D. Hutchinson, A. Maheshwari, J.-R. Sack, and R. Velicescu, Early
Experiences in Implementing the Buffer Tree, Workshop on Algorithmic
Engineering (WAE'97), Venice, Italy, September 1997.
Computer processing speeds are increasing rapidly due to the evolution
of faster chips, parallel processing of data, and more efficient software.
Users today have access to an unprecedented amount of high quality, high
resolution data through various technologies. This is resulting in a growing
demand for higher performance input and output mechanisms in order to pass
huge data sets from the {\em external memory~(EM)}, or disk system, through
the relatively small main memory of the computer and back again. In recent
years, research into external memory algorithms has been growing to keep
pace with the demand for innovation in this area. EM algorithms for individual
problems have been developed but few general purpose EM tools have been
designed. A fundamental tool is the buffer tree, an external version of
the (a,b)-tree.
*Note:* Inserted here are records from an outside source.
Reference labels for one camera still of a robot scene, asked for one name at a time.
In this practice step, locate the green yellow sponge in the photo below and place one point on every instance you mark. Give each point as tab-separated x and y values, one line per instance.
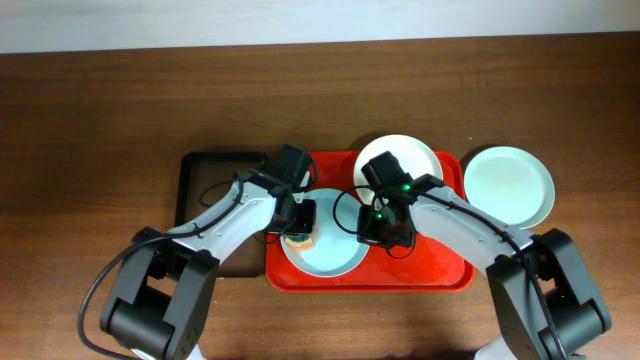
302	241

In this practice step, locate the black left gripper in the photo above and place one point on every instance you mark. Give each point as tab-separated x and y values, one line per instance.
304	220

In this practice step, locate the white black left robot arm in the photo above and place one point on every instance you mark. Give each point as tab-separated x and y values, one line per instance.
161	296

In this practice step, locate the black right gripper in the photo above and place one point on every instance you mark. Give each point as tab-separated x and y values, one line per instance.
370	228

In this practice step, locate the black plastic tray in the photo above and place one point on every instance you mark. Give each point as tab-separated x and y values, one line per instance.
199	187

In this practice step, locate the mint green plate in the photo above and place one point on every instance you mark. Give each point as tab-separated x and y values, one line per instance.
510	185

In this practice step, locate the light blue plate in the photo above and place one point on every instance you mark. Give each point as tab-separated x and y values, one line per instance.
335	251

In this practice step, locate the red plastic tray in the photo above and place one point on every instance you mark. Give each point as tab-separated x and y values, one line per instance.
431	267

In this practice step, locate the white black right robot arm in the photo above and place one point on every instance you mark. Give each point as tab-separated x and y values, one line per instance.
546	301

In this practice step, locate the cream white plate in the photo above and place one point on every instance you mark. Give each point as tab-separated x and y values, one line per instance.
414	157

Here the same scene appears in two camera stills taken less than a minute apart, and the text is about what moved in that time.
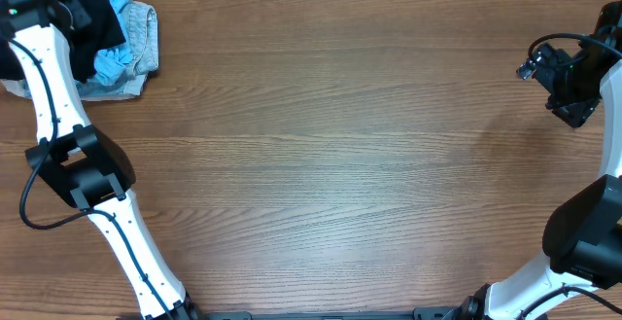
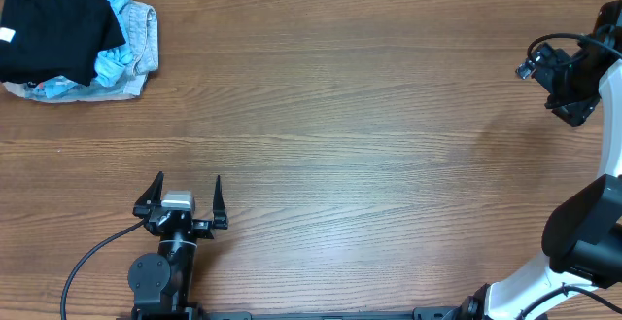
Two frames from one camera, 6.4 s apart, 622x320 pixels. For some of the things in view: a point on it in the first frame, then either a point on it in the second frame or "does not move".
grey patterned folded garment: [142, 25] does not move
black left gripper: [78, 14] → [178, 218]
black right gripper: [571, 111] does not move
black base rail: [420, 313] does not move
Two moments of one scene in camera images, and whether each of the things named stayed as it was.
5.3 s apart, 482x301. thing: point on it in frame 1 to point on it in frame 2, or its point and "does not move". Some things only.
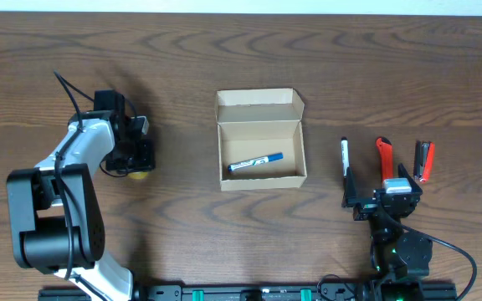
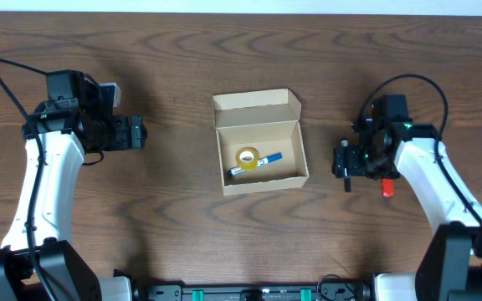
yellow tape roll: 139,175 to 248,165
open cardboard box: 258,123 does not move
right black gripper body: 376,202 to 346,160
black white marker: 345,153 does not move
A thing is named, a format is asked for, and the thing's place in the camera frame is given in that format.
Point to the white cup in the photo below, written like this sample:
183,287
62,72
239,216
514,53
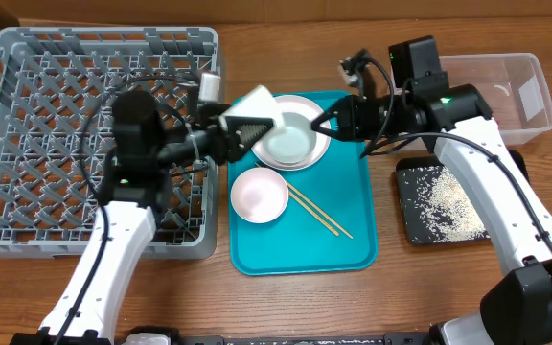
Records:
258,103

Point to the pink small bowl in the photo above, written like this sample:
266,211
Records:
259,195

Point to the black tray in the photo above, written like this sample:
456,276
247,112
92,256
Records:
406,193

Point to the white rice pile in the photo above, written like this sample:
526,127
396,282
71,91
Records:
443,208

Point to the clear plastic bin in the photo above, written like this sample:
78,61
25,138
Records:
513,85

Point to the grey dishwasher rack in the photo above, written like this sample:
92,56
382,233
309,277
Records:
55,120

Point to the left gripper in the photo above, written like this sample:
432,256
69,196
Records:
224,142

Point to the large white plate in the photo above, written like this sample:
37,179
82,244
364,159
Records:
309,109

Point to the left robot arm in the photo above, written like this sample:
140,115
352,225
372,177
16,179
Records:
133,198

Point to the grey bowl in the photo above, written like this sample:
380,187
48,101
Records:
292,142

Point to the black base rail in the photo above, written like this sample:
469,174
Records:
161,335

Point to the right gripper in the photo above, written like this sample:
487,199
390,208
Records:
347,119

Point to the wooden chopstick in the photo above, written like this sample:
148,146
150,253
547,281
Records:
319,214
275,193

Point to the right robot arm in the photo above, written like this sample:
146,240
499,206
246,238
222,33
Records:
457,126

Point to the teal serving tray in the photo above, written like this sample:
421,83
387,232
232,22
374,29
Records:
296,242

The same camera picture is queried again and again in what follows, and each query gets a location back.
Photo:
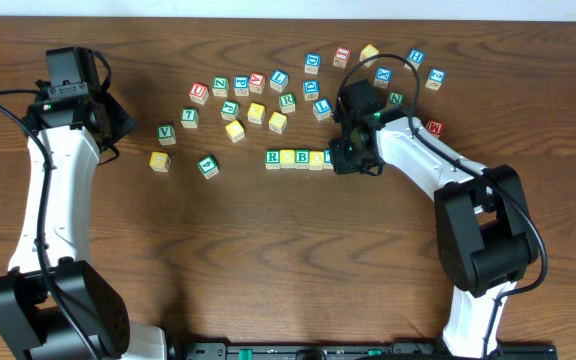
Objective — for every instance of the green r block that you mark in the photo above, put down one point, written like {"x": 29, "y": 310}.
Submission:
{"x": 287, "y": 103}
{"x": 272, "y": 159}

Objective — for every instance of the green J block left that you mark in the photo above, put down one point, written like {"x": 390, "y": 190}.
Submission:
{"x": 230, "y": 110}

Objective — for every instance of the yellow K block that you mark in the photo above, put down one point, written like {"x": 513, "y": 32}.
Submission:
{"x": 256, "y": 113}

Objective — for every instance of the blue P block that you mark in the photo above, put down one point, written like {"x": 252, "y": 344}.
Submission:
{"x": 241, "y": 85}

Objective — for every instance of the yellow O block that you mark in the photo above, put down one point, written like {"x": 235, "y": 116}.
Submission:
{"x": 287, "y": 158}

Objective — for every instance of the red M block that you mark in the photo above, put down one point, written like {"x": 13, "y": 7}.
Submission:
{"x": 435, "y": 128}

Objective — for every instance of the green V block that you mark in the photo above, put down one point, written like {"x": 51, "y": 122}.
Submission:
{"x": 166, "y": 135}

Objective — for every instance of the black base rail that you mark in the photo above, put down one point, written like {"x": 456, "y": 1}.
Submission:
{"x": 405, "y": 349}

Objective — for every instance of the green 7 block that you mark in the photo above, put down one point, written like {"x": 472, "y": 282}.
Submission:
{"x": 189, "y": 118}

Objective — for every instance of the green Z block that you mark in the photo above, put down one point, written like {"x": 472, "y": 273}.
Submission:
{"x": 220, "y": 86}

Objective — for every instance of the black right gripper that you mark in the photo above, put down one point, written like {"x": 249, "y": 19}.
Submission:
{"x": 339, "y": 162}

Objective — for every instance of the blue X block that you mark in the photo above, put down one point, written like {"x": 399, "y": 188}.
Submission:
{"x": 382, "y": 77}

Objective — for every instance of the blue H block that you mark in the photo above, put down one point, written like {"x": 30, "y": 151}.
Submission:
{"x": 415, "y": 59}

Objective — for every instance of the green 4 block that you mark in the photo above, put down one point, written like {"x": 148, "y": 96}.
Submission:
{"x": 208, "y": 167}

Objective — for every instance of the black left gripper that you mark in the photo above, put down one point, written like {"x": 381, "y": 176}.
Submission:
{"x": 119, "y": 122}

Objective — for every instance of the red U block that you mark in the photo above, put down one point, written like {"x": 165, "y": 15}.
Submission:
{"x": 199, "y": 93}

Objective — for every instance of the green B block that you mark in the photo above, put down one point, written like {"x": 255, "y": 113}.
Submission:
{"x": 302, "y": 158}

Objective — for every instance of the blue D block upper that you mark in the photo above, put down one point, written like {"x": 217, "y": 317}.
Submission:
{"x": 312, "y": 63}

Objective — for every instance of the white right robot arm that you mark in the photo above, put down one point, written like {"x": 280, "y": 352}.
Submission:
{"x": 485, "y": 236}

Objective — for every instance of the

It can be used to satisfy a number of EM requirements such
as sorting, priority queues, range searching, etc. in a straightforward
and I/O-optimal manner. In this paper we describe an implementation of
a buffer tree. We describe benchmarking tests which lead to an experimental
determination of certain parameter values different from those originally
suggested in the design of the data structure. We describe implementations
of two algorithms based on the buffer tree: an external memory treesort,
and an external memory priority queue. Our initial experiments with buffer
tree sort for large problem sizes indicate that this algorithm easily outperforms
similar algorithms based on internal memory techniques. With some tuning
of the buffer tree parameters we are able to obtain performance consistent
with theoretical predictions for the range of problem sizes tested. We
include comparisons with TPIE Merge Sort. We conclude that (a) the buffer
tree as a generic data structure appears to perform well in theory and
practice, and (b) measuring I/O efficiency experimentally is an important
topic that merits further attention.